The historian has lamented that most historical debates end up being “binary,” that is, “whether or not the statues are demolished“.” The same thing happens with the works of art that are housed in the museums of countries to which they do not originally belong. Are they all returned or do they stay there? “, has questioned.

“I think to answer these questions in the end you have to ask yourself bigger questions. Now, for example, with climate change and covid, one wonders what it can mean for works of art, because they are going to travel less. And I imagine a world in which works of art travel more and men less: at least it is better to send a single plane than 500, although museum curators do not like this, “he commented humorously.


Beard has also addressed the controversy surrounding the request for forgiveness made by the Mexican Government to the Spanish, based on the fact that he sees “the importance of the matter and it is understandable that such a thing is requested.” “If that satisfies a need, go ahead, but I think asking for forgiveness can be easy“, he pointed out.

“I’m more interested in doing something for the future, because I don’t like asking for forgiveness and it doesn’t mean anything. In the UK it would be nice if universities had scholarships for people from colonies that were exploited in the past or that a program to send covid vaccines to colonized countries had also been launched years ago, “he said.


In any case, Beard has been against any culture of cancellation. “I am a feminist and I believe that this movement helps to understand what some works of art represent today. For example, When I was studying Ovid, it was not said that there was a rape, but a rape, and only with the passage of time have we come to understand that it was a rape. But I think it is different to ask for those works to be eliminated, “he warned.

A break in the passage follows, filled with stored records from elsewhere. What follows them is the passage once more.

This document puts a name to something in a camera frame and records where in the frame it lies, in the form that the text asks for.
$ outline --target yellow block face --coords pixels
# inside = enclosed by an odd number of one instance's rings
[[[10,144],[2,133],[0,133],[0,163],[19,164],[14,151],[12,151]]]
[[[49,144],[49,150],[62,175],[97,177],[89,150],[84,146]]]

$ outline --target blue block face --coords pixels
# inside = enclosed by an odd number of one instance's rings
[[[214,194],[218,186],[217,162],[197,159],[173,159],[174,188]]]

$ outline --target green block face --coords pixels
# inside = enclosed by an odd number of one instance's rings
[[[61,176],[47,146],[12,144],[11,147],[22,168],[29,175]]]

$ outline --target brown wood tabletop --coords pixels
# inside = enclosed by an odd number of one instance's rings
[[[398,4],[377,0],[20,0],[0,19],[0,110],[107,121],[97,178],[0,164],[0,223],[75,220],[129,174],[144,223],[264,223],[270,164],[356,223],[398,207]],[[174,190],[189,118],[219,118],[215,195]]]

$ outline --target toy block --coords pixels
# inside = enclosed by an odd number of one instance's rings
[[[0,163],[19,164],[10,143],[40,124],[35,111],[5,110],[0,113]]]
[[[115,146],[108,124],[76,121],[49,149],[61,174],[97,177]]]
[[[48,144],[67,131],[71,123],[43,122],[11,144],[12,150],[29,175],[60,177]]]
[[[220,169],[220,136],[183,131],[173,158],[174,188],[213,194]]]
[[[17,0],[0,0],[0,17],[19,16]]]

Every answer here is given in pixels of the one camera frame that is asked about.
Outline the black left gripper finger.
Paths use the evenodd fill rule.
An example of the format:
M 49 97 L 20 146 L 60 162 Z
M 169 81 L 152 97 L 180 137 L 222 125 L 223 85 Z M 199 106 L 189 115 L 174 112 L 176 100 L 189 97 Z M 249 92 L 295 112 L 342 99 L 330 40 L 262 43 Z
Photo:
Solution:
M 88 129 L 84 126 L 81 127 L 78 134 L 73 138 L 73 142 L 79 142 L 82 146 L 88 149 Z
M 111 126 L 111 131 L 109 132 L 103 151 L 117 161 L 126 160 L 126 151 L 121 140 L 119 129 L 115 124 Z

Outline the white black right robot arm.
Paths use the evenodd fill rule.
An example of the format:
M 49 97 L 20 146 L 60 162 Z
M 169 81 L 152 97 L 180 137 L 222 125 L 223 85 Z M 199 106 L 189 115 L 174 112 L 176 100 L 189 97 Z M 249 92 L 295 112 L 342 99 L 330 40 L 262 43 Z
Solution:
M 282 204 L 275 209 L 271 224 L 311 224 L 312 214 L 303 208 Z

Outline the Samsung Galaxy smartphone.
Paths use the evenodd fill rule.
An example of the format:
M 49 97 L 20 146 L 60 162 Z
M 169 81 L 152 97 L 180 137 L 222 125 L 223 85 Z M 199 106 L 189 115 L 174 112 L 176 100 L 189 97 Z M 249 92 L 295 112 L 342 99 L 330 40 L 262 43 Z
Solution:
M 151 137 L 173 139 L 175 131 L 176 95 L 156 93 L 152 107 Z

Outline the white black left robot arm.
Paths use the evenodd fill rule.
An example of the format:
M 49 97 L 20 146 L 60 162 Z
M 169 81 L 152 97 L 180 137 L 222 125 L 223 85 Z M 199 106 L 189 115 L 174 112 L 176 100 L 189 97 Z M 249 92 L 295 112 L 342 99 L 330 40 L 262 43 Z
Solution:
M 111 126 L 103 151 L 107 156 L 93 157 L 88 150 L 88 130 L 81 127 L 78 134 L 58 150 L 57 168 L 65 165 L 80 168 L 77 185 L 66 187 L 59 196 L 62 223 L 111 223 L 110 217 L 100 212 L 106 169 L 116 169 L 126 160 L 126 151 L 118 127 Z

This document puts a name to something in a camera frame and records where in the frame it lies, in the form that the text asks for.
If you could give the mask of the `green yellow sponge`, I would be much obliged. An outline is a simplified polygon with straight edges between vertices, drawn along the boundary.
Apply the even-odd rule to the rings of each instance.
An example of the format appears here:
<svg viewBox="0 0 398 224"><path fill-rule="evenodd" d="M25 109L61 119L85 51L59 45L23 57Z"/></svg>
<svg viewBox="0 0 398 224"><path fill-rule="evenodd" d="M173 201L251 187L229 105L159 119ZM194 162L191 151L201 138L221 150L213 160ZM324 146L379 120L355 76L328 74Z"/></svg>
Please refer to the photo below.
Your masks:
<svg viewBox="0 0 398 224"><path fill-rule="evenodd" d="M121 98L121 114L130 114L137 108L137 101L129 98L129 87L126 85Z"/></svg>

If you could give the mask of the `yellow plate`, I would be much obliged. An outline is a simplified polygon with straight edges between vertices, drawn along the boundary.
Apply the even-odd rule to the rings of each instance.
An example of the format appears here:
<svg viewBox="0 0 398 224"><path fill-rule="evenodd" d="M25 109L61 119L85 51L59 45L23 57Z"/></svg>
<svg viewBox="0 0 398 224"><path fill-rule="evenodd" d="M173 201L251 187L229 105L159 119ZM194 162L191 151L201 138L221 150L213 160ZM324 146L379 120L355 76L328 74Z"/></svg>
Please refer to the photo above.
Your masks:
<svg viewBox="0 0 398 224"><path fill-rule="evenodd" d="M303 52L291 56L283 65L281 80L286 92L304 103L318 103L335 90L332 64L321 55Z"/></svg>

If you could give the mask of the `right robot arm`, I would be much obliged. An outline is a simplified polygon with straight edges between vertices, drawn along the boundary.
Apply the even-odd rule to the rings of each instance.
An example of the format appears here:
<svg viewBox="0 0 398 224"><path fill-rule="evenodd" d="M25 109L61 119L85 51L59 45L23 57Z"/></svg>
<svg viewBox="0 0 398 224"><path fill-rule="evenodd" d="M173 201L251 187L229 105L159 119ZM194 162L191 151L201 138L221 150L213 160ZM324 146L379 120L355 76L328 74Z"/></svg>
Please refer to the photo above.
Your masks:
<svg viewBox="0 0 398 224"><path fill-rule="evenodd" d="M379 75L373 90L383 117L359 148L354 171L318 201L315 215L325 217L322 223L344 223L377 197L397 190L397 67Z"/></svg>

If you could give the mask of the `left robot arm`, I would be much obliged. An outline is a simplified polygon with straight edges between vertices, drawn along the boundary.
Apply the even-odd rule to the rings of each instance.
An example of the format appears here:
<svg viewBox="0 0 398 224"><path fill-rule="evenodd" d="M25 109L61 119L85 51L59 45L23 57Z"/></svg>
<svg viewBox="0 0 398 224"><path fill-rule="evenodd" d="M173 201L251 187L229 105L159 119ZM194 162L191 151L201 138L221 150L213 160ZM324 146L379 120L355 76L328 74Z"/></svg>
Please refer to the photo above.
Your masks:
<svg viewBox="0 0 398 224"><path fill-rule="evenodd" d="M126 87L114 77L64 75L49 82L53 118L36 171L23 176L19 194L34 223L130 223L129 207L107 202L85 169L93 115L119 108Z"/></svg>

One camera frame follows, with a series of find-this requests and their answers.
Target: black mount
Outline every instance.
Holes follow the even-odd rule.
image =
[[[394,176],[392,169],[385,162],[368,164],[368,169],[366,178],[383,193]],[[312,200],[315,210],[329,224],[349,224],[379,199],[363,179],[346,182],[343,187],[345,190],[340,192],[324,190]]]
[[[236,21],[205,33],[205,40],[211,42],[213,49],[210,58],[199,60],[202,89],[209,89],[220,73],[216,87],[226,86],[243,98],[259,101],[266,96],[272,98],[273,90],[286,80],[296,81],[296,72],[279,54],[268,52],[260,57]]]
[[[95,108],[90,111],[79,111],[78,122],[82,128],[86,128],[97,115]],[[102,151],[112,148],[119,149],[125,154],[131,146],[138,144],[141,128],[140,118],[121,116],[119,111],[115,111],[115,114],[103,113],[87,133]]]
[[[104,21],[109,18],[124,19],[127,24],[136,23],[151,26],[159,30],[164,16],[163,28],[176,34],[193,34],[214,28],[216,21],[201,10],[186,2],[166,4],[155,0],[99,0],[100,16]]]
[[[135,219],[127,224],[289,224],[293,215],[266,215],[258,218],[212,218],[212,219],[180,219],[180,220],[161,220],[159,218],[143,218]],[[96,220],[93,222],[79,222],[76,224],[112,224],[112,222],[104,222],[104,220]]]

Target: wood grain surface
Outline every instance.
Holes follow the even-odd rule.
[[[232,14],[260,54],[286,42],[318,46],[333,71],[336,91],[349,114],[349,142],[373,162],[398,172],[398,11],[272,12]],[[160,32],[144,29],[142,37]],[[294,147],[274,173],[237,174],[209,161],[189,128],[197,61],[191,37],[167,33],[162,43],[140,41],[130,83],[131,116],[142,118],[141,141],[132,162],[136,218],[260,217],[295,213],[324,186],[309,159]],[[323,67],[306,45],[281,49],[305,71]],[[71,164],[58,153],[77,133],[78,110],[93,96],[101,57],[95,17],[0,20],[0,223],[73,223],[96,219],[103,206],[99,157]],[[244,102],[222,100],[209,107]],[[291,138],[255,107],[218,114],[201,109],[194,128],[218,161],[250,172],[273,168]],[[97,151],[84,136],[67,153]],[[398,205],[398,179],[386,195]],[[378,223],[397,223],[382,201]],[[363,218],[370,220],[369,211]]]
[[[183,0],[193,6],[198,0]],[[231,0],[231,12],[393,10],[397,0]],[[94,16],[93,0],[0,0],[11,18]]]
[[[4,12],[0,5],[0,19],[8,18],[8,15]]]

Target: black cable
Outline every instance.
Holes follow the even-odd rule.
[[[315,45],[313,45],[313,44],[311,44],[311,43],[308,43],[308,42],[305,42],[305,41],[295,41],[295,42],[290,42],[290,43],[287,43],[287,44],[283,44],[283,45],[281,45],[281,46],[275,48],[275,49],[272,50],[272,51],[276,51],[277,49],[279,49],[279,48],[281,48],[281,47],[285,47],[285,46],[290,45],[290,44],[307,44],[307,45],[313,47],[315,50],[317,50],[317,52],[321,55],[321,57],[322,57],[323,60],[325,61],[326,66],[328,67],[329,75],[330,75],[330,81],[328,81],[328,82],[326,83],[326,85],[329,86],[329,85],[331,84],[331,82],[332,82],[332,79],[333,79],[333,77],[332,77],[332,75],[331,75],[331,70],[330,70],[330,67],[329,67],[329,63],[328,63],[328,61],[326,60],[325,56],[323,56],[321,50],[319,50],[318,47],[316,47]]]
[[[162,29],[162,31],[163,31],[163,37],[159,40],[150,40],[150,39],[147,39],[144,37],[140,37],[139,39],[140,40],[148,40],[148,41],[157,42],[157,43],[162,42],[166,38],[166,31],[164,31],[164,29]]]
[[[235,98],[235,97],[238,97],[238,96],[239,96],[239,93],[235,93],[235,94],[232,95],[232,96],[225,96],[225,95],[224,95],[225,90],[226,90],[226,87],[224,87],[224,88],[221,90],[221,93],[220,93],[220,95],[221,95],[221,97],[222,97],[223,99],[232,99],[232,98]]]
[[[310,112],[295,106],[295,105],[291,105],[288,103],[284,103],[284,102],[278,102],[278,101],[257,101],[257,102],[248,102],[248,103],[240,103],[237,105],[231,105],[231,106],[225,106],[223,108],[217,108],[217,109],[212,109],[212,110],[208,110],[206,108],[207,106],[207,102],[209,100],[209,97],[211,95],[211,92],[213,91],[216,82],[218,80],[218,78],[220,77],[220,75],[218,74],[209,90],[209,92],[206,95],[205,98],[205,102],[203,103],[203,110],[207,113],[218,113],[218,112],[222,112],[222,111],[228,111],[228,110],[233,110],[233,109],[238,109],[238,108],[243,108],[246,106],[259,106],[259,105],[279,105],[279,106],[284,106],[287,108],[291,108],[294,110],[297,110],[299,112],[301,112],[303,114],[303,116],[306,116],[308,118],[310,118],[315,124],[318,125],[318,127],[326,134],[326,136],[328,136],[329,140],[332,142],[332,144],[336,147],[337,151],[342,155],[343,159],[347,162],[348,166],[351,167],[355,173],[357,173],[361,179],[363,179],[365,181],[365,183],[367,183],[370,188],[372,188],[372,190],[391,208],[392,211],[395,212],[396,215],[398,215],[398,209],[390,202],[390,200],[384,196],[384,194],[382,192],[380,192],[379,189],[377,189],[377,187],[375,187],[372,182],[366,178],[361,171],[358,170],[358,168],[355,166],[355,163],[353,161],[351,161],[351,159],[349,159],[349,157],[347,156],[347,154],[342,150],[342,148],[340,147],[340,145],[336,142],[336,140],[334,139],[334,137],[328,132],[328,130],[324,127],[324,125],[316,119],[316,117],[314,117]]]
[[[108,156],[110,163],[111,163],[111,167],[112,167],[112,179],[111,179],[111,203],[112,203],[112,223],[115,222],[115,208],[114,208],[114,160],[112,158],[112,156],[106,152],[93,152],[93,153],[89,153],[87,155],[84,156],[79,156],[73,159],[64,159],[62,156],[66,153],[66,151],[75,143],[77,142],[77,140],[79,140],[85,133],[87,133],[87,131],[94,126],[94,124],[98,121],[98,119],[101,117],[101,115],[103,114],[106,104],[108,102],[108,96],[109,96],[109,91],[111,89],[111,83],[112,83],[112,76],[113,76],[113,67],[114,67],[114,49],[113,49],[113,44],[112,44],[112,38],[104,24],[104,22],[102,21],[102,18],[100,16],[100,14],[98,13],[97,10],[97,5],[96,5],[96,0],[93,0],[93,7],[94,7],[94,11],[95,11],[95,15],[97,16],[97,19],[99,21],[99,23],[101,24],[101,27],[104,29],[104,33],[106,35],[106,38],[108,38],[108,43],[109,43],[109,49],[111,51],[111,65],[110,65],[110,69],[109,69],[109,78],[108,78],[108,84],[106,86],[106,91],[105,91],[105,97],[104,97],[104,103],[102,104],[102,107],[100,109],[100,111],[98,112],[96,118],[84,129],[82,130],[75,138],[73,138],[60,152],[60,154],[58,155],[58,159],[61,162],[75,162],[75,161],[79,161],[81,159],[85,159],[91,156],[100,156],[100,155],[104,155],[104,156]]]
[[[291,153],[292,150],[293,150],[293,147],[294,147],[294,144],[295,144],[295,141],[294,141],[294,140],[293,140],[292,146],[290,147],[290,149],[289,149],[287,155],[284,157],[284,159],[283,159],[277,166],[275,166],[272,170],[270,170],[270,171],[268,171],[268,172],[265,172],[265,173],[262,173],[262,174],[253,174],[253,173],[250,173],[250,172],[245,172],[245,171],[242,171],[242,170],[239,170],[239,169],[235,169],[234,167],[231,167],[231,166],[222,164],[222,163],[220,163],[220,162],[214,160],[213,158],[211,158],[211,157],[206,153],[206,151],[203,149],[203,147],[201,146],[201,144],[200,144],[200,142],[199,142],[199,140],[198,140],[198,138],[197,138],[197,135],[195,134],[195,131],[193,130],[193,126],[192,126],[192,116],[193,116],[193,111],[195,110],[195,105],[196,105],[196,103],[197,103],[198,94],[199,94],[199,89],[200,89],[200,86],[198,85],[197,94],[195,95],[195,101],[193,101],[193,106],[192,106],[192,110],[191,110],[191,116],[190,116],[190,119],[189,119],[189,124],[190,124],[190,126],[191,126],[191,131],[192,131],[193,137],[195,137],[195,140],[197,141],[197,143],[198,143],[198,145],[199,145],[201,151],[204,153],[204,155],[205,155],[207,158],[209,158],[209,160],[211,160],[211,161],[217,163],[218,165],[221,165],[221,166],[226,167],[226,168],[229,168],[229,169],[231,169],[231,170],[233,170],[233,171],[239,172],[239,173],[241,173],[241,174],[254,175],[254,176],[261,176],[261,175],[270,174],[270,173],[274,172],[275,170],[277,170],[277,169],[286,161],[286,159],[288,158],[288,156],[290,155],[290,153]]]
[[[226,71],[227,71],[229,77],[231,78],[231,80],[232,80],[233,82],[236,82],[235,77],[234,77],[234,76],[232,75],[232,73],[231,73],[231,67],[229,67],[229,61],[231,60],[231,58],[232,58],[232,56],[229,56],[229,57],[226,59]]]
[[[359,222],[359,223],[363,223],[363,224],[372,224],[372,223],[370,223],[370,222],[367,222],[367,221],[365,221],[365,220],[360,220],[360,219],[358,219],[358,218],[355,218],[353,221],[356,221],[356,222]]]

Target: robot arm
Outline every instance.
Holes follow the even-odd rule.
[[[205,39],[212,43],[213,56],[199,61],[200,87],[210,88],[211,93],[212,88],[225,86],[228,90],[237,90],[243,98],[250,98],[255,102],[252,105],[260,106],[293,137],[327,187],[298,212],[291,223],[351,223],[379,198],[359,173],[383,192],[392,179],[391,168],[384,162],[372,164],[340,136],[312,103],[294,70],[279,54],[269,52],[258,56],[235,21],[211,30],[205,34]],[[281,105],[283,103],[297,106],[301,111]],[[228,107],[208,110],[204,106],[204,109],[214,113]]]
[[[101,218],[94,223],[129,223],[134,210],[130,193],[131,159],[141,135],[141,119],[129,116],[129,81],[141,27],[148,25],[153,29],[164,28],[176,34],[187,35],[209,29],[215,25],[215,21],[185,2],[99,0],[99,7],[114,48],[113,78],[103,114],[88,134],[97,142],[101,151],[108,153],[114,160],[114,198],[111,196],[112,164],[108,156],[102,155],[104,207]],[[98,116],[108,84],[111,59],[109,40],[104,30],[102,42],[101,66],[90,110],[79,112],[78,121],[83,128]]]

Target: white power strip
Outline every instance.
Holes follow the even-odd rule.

For the historian, the meaning of images “is not something fixed” and the reading of History “also changes with societies.” “What you cannot do is pretend that the past has been a pleasant period without violence. On the contrary, it must be shown, so that it is criticized if necessary“, has defended.

Beard believes that “you have to be cautious” when talking about the ethics of the rulers of the past, as it can lead to “being complacent” with today. “Democracy is something that must be constantly worked on and questioned. Underneath that ‘slogan’ of democracy there can be a lot of variety, such as populisms, but be careful: many Western intellectuals use the term populism to refer to a type of democracy that they do not like, “he concluded.